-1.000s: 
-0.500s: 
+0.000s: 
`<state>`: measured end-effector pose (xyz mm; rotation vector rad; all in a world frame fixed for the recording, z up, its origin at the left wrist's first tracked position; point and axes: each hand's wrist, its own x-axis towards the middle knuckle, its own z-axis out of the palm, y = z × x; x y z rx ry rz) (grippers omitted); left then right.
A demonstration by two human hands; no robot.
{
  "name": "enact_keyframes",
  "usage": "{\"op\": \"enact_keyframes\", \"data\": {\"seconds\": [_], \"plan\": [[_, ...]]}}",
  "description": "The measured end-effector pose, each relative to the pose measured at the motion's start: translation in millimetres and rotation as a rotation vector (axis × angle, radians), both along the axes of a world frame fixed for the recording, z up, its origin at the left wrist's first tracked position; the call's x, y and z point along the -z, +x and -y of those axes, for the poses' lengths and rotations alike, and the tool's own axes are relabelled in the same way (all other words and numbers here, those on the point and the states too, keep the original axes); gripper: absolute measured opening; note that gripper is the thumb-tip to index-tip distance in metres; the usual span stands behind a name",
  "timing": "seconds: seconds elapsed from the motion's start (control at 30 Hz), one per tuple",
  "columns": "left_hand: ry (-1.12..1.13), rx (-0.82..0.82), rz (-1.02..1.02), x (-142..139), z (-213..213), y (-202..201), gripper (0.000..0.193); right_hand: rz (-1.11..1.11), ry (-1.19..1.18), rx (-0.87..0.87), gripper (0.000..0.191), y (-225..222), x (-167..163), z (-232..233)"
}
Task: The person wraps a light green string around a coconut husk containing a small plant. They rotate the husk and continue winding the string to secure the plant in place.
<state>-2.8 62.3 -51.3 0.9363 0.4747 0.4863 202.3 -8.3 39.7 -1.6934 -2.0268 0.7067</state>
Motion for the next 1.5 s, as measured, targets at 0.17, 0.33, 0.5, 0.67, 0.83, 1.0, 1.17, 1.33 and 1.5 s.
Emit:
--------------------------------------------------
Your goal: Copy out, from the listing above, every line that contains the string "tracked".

Answer box:
`<state>`: measured end-effector pose (xyz mm; rotation vector rad; all in a world frame fixed for the recording, z up, its origin at the left wrist's first tracked position; point and axes: each hand's wrist, its own x-axis towards the middle knuckle, its own z-axis out of the palm, y = z × x; x y z rx ry rz) (grippers omitted); left then right.
  "description": "The measured end-effector pose, each relative to the pose measured at the motion's start: translation in millimetres and rotation as a rotation vector (axis × angle, radians), both along the axes of a world frame fixed for the recording, z up, its origin at the left wrist's first tracked position; the call's x, y and z point along the -z, +x and -y of those axes, for the poses' lengths and rotations alike, and the tool's own axes are relabelled in the same way (all other words and numbers here, those on the point and the states too, keep the original axes); gripper: absolute measured opening; note that gripper is the thumb-tip to index-tip distance in metres; the usual span stands behind a name",

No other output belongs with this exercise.